Morphology and word order in Slavic languages: Insights from annotated corpora


2021. №4, 131-159

Yan Jianwei a
Liu Haitao a, b, @
a Zhejiang University, Hangzhou, China;
b Guangdong University of Foreign Studies, Guangzhou, China; htliu@163.com

Abstract:

Slavic languages are generally assumed to possess rich morphological features with free syntactic word order. Exploring this complexity trade-off can help us better understand the relationship between morphology and syntax within natural languages. However, few quantitative investigations have been carried out into this relationship within Slavic languages. Based on 34 annotated corpora from Universal Dependencies, this paper paid special attention to the correlations between morphology and syntax within Slavic languages by applying two metrics of morphological richness and two of word order freedom, respectively. Our findings are as follows. First, the quantitative metrics adopted can well capture the distributions of morphological richness and word order freedom of languages. Second, the metrics can corroborate the correlation between morphological richness and word order freedom. Within Slavic languages, this correlation is moderate and statistically significant. Precisely, the richer the morphology, the less strict the word order. Third, Slavic languages can be clustered into three subgroups based on classification models. Most importantly, ancient Slavic languages are characterized by richer morphology and more flexible word order than modern ones.
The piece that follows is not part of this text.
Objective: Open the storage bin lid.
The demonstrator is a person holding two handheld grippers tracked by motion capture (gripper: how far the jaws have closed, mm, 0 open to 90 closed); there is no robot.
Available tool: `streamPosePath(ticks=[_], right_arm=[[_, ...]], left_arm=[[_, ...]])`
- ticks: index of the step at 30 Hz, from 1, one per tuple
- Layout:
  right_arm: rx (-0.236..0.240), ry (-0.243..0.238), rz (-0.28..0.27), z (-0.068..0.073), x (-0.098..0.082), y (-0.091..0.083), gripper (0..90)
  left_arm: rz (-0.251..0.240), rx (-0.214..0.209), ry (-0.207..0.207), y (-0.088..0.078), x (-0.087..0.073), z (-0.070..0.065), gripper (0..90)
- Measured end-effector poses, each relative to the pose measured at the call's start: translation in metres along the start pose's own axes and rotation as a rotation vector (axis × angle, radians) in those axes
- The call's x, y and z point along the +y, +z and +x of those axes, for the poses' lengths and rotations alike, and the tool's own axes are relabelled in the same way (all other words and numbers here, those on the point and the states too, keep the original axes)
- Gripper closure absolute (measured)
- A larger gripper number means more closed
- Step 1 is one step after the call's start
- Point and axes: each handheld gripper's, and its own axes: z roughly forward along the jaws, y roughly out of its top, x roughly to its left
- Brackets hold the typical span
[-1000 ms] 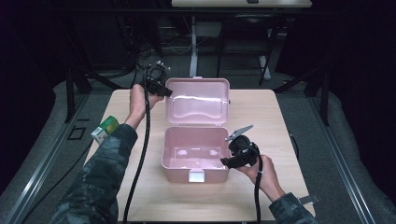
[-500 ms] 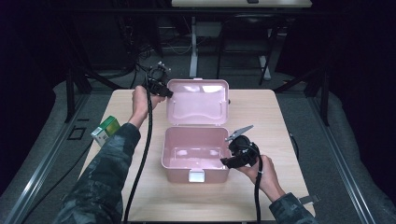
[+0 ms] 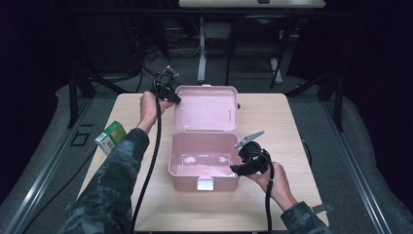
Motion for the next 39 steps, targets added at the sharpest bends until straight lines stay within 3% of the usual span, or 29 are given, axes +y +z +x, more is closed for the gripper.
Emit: streamPosePath(ticks=[6,9,12,20,25,39], right_arm=[[0.003,-0.002,0.0,0.0,0.0,0.0,49.0],[0.009,0.001,0.0,0.0,0.0,0.0,49.1],[0.011,0.004,0.0,0.001,0.0,0.001,49.1],[0.006,0.004,0.005,0.001,0.0,0.001,48.8],[0.006,0.008,0.005,0.003,-0.001,0.001,48.6],[0.007,0.011,-0.003,0.002,-0.001,0.001,48.0]], left_arm=[[0.054,0.004,-0.035,0.016,-0.006,0.005,77.1],[0.081,0.021,-0.033,0.027,-0.01,0.004,77.1],[0.096,0.005,-0.058,0.035,-0.013,0.006,77.3],[0.125,0.009,-0.067,0.042,-0.014,0.006,77.3],[0.138,0.038,-0.051,0.047,-0.014,0.001,77.1],[0.154,0.036,-0.064,0.052,-0.017,0.002,76.2]])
Fourth, as two possible disturbing factors, corpus size does not greatly affect the results of the metrics, whereas corpus genre does play an important part in the measurements of word order freedom. Specifically, the word order of formal written genres tends to be more rigid than that of informal written and spoken ones. Overall, based on annotated corpora, the results verify the negative correlation between morphological richness and word order rigidity within Slavic languages, which might shed light on the dynamic relations between morphology and syntax of natural languages and provide quantitative instantiations of how languages encode lexical and syntactic information for the purpose of efficient communication.

For citation:

Yan J., Liu H. Morphology and word order in Slavic languages: Insights from annotated corpora. Voprosy Jazykoznanija, 2021, 4: 131–159.